(Exercise data Opens)
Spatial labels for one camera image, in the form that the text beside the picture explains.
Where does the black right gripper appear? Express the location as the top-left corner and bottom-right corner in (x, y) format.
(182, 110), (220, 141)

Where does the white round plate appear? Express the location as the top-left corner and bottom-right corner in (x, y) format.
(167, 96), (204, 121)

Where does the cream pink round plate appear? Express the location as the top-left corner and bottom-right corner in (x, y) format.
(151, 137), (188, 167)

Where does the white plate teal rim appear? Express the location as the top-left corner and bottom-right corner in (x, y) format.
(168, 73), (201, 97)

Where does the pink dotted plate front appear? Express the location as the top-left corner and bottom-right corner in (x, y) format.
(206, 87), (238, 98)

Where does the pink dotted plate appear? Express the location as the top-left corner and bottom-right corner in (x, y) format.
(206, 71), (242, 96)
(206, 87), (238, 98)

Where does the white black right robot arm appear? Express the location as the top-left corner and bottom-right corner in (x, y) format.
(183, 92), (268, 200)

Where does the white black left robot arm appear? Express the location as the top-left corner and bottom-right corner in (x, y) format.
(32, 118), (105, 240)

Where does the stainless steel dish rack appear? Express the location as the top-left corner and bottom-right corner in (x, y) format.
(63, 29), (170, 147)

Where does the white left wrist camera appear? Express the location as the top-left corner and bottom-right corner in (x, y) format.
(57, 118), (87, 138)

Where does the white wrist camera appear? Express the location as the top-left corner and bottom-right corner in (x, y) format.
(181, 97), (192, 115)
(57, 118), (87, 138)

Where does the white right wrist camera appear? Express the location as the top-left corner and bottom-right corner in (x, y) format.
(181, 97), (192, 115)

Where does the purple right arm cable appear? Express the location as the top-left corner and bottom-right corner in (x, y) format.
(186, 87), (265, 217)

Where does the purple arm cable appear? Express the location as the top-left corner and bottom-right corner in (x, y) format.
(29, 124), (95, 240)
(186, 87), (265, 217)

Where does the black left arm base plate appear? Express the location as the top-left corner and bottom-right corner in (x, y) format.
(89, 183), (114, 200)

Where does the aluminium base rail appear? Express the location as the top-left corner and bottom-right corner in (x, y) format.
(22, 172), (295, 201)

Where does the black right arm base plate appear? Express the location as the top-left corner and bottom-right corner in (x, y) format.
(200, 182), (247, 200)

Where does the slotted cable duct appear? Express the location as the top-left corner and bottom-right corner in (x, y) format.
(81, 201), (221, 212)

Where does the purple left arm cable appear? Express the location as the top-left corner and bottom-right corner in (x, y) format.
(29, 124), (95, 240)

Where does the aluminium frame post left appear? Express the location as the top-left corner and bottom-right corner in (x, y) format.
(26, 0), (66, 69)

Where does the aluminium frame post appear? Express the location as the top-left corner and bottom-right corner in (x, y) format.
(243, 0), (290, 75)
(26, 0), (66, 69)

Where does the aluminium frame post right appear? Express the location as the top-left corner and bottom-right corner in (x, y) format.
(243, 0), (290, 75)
(Exercise data Closes)
(Exercise data Opens)
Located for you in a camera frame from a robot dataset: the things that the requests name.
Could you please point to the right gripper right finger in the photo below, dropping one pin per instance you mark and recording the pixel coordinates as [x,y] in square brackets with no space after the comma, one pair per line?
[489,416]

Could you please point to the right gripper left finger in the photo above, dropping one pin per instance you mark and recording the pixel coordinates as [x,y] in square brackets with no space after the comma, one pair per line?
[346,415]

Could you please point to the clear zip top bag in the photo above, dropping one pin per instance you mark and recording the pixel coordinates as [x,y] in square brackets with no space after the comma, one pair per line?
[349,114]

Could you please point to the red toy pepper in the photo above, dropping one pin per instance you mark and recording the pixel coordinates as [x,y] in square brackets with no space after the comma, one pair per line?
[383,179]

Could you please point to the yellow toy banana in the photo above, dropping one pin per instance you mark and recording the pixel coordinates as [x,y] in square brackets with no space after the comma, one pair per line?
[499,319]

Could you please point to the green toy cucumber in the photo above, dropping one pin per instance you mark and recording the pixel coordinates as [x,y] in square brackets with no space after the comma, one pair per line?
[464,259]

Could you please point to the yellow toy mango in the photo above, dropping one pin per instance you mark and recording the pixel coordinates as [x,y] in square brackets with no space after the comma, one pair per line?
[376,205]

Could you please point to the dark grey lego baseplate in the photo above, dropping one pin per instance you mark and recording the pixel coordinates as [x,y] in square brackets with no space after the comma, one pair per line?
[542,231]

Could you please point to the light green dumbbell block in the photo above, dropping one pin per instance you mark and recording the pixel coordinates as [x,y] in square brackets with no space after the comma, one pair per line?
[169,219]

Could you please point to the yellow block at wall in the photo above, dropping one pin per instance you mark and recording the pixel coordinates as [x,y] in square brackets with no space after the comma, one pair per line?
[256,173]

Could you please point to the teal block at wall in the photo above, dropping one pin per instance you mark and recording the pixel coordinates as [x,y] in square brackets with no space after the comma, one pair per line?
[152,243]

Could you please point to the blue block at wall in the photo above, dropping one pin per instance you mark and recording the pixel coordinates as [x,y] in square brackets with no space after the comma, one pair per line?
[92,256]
(Exercise data Closes)
◆ Your instructions: Count how many lines in the data above hold the string "that", and give the number with no other words.

◆ Exercise output: 2